WHAT TO DO: The output is the lines below from the one with "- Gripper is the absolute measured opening" through the one with "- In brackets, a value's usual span", both included, printed exactly and with no other line.

▽

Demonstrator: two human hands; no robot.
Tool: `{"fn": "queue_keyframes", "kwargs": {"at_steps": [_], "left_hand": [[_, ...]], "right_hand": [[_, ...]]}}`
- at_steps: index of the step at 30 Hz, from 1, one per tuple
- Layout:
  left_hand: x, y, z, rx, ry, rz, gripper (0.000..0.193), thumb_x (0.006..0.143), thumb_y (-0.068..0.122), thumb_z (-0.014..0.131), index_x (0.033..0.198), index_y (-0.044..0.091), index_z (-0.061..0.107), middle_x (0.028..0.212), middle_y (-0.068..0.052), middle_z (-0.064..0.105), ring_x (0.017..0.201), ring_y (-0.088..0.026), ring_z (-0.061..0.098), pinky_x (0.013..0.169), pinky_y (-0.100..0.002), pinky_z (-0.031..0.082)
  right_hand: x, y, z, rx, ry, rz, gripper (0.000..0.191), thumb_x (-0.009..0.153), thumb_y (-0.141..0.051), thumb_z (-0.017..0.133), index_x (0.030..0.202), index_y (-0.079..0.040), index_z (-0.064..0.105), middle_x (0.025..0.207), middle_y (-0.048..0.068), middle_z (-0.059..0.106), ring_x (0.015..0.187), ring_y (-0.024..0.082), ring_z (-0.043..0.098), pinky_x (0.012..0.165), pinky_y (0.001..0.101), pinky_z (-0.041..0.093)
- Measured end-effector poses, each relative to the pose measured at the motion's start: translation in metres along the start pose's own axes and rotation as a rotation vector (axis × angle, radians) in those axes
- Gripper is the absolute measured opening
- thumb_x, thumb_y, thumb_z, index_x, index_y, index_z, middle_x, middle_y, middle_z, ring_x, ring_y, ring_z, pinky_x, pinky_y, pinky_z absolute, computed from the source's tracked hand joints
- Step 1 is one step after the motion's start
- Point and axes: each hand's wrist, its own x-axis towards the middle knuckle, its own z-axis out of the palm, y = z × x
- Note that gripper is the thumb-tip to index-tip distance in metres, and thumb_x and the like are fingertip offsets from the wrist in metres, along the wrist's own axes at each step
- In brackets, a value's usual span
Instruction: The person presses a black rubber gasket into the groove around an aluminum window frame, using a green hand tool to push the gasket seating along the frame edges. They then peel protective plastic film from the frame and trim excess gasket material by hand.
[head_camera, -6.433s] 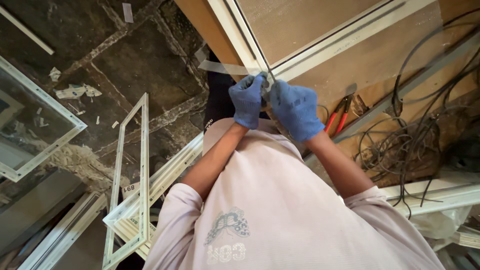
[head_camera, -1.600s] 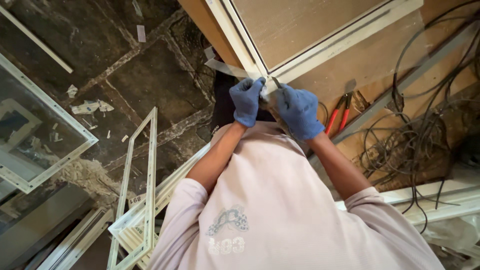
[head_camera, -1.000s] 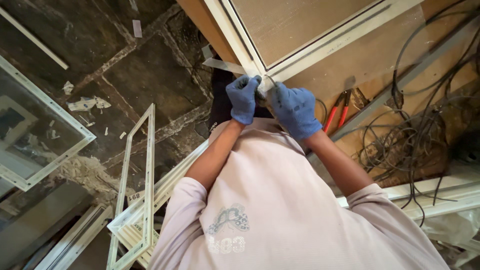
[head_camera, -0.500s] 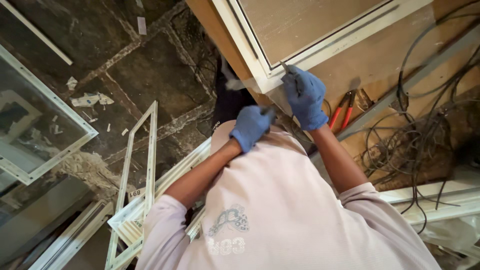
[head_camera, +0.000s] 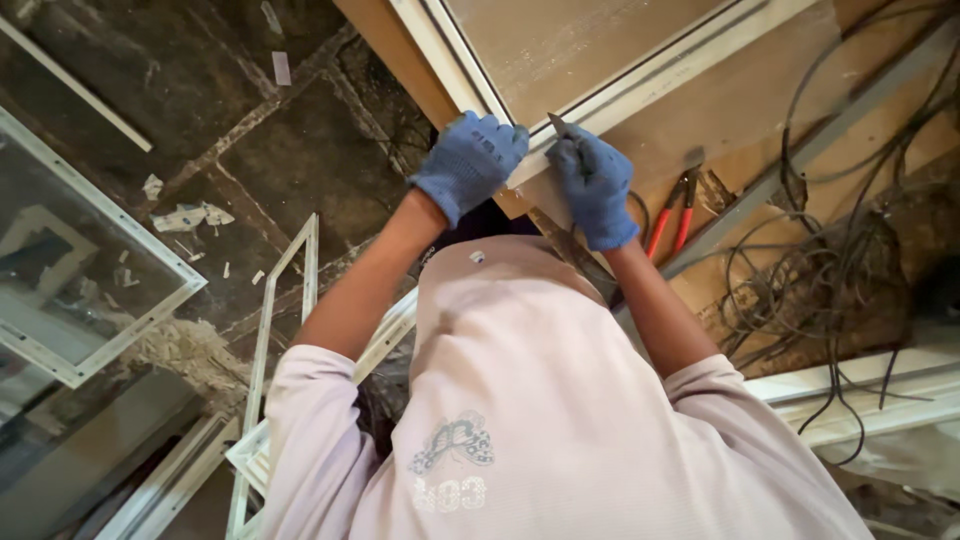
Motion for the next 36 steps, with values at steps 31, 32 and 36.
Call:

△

SOLUTION:
- Gripper is the absolute measured opening
- thumb_x, thumb_y, thumb_z, index_x, index_y, index_z, middle_x, middle_y, middle_z, ring_x, ring_y, ring_z, pinky_x, pinky_y, pinky_z absolute, computed from the source's tracked hand joints
- Step 1 is one step after the motion's start
- Point and axes: each hand's wrist, its own x-axis towards the middle knuckle, its own z-axis out of the palm, y = z × x
- Note that gripper is the thumb-tip to index-tip distance in metres, and thumb_x and the like are fingertip offsets from the wrist in metres, along the wrist's own axes at each step
- In brackets, a value's usual span

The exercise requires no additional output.